Items from a dataset
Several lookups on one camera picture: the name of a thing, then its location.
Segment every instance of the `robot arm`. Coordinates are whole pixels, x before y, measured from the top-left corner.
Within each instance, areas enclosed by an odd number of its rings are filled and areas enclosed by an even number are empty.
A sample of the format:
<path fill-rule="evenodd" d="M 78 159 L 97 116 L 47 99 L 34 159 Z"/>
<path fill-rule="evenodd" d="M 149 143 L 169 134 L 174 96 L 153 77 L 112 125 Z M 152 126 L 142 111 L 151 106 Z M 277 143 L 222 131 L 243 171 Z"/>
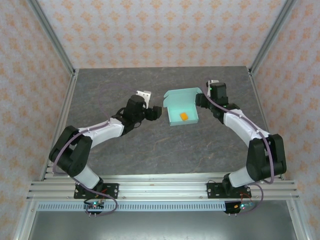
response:
<path fill-rule="evenodd" d="M 225 83 L 210 80 L 207 83 L 207 87 L 207 96 L 217 105 L 232 112 L 225 112 L 213 105 L 204 93 L 196 95 L 196 105 L 210 109 L 213 116 L 222 124 L 232 129 L 248 147 L 246 166 L 224 176 L 222 185 L 225 192 L 228 194 L 236 188 L 271 176 L 272 169 L 269 163 L 269 156 L 262 136 L 258 131 L 265 137 L 269 144 L 274 174 L 279 175 L 285 173 L 287 166 L 282 137 L 278 134 L 271 135 L 269 132 L 264 131 L 257 125 L 253 124 L 256 129 L 258 129 L 257 131 L 252 125 L 245 121 L 244 118 L 246 118 L 246 116 L 240 108 L 234 103 L 229 103 Z"/>
<path fill-rule="evenodd" d="M 87 165 L 90 150 L 96 145 L 112 138 L 123 136 L 133 130 L 136 124 L 144 119 L 154 121 L 162 114 L 162 108 L 149 108 L 151 92 L 137 91 L 128 100 L 126 107 L 121 108 L 109 121 L 94 126 L 75 128 L 67 126 L 49 154 L 49 159 L 55 162 L 59 152 L 75 135 L 80 134 L 61 155 L 57 165 L 70 177 L 96 192 L 103 190 L 103 180 Z"/>

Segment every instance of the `white bracket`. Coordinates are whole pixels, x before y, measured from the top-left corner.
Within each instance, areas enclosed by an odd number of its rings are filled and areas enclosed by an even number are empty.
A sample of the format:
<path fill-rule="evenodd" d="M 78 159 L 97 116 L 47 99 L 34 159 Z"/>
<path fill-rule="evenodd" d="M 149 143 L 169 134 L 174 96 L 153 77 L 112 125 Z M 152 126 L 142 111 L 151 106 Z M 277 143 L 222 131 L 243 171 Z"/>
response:
<path fill-rule="evenodd" d="M 141 96 L 144 98 L 144 101 L 146 103 L 146 109 L 149 107 L 149 101 L 150 101 L 150 98 L 151 98 L 151 92 L 150 91 L 139 91 L 137 90 L 136 91 L 136 95 L 138 96 Z"/>

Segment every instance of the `metal floor panel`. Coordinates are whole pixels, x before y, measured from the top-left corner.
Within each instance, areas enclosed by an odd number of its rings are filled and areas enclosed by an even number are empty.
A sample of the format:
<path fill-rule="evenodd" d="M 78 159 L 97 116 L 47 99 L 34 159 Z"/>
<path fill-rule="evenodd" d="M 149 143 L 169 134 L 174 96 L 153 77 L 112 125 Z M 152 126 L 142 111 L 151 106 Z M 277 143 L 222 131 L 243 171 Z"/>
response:
<path fill-rule="evenodd" d="M 222 211 L 37 212 L 29 240 L 296 240 L 285 201 L 265 201 L 248 214 Z"/>

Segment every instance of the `gray table surface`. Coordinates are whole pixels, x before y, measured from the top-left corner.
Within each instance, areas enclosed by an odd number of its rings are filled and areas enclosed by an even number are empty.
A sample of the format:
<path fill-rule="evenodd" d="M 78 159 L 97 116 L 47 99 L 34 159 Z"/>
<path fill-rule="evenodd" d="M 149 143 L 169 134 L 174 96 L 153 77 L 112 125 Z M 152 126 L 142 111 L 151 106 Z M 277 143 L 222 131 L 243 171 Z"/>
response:
<path fill-rule="evenodd" d="M 135 90 L 151 91 L 150 106 L 163 106 L 168 90 L 199 87 L 205 77 L 225 82 L 229 102 L 264 128 L 245 66 L 80 69 L 67 125 L 81 128 L 105 121 L 103 112 L 114 115 Z M 163 108 L 160 119 L 144 120 L 128 134 L 94 147 L 88 164 L 98 175 L 217 173 L 243 167 L 245 143 L 208 109 L 197 107 L 197 112 L 197 124 L 170 126 Z"/>

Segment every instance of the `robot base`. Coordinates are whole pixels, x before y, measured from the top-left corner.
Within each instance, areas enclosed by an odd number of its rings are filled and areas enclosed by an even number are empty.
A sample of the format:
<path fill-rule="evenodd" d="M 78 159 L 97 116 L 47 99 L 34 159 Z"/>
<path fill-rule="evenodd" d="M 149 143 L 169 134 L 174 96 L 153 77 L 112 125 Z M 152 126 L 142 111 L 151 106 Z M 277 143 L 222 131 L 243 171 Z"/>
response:
<path fill-rule="evenodd" d="M 118 183 L 103 183 L 102 185 L 102 193 L 109 195 L 113 197 L 114 199 L 118 198 L 118 192 L 119 192 L 119 184 Z M 94 194 L 86 189 L 84 189 L 80 185 L 75 185 L 74 190 L 74 199 L 102 199 L 106 197 Z"/>

[Task to complete] Only the lines with "Coordinates" are needed; find them in the records and copy each one.

[Worked solution]
Segment every instance of the `robot arm`. Coordinates are whole pixels, x before y, measured from the top-left corner.
Segment every instance of the `white bracket`. Coordinates are whole pixels, x before y, measured from the top-left corner.
Segment every instance of the `metal floor panel`. Coordinates are whole pixels, x before y, measured from the top-left corner.
Segment every instance of the `gray table surface`. Coordinates are whole pixels, x before y, measured from the top-left corner.
Segment every instance of the `robot base`. Coordinates are whole pixels, x before y, measured from the top-left corner.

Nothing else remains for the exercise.